What the task asks:
Pull every line of the entries that has the word "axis".

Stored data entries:
+===+
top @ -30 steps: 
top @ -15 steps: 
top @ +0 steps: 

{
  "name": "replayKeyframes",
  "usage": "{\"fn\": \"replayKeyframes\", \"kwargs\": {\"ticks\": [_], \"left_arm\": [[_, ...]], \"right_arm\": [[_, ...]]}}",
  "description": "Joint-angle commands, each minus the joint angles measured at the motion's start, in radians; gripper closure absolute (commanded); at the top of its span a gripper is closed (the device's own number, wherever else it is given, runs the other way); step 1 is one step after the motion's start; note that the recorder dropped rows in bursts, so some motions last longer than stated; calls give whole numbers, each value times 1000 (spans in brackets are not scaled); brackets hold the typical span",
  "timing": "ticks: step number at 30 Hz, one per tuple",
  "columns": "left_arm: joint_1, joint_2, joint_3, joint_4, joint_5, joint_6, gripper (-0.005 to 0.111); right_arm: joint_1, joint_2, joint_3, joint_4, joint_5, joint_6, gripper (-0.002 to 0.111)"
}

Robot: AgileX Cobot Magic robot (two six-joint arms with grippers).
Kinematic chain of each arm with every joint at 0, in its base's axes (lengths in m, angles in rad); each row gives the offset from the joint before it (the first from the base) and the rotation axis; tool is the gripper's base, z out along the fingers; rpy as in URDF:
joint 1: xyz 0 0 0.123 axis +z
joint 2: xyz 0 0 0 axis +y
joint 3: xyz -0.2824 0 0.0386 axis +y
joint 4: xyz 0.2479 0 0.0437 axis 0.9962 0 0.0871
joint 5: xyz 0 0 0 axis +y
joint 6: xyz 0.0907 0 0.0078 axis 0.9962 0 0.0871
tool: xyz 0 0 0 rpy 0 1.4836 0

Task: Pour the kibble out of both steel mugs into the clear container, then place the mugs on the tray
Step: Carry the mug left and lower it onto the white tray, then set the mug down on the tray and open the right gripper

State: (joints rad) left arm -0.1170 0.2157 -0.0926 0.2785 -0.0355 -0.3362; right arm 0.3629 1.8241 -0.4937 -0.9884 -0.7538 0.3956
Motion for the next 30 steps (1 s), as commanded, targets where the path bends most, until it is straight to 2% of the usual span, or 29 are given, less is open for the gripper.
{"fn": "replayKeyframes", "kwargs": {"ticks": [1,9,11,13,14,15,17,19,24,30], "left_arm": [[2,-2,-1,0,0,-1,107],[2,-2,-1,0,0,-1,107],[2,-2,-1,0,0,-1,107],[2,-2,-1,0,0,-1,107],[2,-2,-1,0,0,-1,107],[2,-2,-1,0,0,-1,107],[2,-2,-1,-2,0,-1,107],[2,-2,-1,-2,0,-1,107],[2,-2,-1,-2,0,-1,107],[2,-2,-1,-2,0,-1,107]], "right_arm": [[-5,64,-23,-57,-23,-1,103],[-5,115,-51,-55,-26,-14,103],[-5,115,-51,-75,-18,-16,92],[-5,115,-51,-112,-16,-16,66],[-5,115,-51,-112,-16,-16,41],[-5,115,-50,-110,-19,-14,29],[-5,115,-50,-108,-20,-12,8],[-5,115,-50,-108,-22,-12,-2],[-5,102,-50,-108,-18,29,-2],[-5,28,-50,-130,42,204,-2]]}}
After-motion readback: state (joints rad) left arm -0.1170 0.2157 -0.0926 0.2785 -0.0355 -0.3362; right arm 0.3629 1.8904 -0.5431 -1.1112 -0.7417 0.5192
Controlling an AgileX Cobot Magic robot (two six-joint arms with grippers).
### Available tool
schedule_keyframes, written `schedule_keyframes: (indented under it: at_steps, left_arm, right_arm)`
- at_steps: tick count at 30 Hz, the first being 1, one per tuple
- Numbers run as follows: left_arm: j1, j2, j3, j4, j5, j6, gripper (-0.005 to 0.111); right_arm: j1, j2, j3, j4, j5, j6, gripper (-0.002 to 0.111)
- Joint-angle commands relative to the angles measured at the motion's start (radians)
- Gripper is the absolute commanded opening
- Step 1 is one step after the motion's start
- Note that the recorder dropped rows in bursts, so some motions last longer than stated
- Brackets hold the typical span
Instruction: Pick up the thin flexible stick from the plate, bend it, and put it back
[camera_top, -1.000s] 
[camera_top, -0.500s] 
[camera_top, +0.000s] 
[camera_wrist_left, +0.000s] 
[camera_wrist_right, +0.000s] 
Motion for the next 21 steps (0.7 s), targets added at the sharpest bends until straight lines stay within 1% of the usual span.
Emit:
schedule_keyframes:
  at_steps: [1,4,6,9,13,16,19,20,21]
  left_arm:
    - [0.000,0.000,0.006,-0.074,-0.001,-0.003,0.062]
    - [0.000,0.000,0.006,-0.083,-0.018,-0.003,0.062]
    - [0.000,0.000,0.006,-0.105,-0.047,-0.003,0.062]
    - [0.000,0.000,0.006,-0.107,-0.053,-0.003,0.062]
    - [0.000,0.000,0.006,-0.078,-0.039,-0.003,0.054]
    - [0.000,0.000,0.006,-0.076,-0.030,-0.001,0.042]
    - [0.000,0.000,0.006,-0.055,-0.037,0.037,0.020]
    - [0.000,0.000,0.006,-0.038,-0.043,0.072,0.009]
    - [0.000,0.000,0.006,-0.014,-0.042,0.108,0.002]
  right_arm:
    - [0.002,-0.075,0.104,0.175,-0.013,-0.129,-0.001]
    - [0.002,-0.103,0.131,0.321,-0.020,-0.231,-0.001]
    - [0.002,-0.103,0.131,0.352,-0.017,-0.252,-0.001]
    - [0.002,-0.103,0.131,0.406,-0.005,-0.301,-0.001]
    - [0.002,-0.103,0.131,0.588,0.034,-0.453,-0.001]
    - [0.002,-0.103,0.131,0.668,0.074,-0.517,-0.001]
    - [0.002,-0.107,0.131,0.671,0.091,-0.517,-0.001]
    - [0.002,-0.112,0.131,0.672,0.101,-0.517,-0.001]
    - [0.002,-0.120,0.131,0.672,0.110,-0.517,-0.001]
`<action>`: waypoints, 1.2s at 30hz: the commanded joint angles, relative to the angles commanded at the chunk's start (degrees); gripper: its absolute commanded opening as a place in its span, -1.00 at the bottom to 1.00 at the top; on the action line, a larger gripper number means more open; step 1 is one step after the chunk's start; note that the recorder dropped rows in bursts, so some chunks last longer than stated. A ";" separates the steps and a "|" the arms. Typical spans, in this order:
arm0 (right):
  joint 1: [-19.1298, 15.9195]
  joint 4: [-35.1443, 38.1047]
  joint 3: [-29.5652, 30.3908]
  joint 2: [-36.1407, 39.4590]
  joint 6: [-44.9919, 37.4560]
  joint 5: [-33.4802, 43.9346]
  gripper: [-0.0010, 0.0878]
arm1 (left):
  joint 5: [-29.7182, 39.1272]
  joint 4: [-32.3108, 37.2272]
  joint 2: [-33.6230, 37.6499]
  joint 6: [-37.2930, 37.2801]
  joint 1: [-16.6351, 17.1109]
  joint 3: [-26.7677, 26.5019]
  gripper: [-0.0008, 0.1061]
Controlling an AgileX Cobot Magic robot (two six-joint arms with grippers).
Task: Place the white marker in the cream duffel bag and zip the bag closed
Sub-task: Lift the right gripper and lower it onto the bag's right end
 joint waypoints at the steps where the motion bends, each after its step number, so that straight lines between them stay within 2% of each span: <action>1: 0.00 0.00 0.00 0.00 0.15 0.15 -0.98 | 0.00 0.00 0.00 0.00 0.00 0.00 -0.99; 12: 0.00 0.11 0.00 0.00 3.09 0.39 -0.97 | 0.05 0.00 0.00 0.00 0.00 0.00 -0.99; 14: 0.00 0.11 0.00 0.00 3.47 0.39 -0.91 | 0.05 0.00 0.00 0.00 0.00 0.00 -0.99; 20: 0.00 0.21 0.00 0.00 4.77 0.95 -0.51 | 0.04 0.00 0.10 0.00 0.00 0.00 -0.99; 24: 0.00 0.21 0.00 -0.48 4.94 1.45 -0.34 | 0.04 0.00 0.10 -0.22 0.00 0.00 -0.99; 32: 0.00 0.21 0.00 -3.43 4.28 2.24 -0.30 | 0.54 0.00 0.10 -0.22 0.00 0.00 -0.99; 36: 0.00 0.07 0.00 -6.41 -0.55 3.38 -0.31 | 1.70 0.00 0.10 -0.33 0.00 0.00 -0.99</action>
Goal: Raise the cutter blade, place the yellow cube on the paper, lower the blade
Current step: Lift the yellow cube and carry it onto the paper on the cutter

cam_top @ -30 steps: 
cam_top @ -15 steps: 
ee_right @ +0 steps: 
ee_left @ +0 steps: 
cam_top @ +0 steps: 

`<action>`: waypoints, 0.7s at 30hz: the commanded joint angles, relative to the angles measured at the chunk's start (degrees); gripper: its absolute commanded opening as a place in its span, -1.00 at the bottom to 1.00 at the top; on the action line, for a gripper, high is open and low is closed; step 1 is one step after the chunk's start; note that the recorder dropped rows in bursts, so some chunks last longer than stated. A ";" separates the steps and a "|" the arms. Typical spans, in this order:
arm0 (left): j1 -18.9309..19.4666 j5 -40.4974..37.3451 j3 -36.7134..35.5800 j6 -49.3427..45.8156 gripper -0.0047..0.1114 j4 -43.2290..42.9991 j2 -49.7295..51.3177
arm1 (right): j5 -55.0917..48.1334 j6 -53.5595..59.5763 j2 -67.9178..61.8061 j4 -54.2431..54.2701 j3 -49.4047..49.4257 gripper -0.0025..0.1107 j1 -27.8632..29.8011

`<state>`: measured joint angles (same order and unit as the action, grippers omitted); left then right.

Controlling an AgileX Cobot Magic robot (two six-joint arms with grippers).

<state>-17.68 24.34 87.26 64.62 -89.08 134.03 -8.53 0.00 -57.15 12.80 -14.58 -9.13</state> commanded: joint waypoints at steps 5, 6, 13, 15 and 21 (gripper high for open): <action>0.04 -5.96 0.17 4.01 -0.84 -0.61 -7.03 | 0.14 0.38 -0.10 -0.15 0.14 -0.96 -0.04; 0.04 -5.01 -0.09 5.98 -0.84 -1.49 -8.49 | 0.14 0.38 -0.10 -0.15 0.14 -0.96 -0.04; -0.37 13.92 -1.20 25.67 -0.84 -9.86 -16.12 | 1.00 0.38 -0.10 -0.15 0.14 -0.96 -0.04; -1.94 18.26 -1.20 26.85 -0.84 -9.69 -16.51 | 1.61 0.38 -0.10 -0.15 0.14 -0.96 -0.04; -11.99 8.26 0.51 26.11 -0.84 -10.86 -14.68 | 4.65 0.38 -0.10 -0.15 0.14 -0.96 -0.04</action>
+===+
Completed exercise:
Kinematic chain of each arm with every joint at 0, in its base's axes (lengths in m, angles in rad); each row gives the offset from the joint before it (the first from the base) and the rotation axis; tool is the gripper's base, z out along the fingers; rpy as in URDF:
joint 1: xyz 0 0 0.123 axis +z
joint 2: xyz 0 0 0 axis +y
joint 3: xyz -0.2824 0 0.0386 axis +y
joint 4: xyz 0.2479 0 0.0437 axis 0.9962 0 0.0871
joint 5: xyz 0 0 0 axis +y
joint 6: xyz 0.0907 0 0.0078 axis 0.9962 0 0.0871

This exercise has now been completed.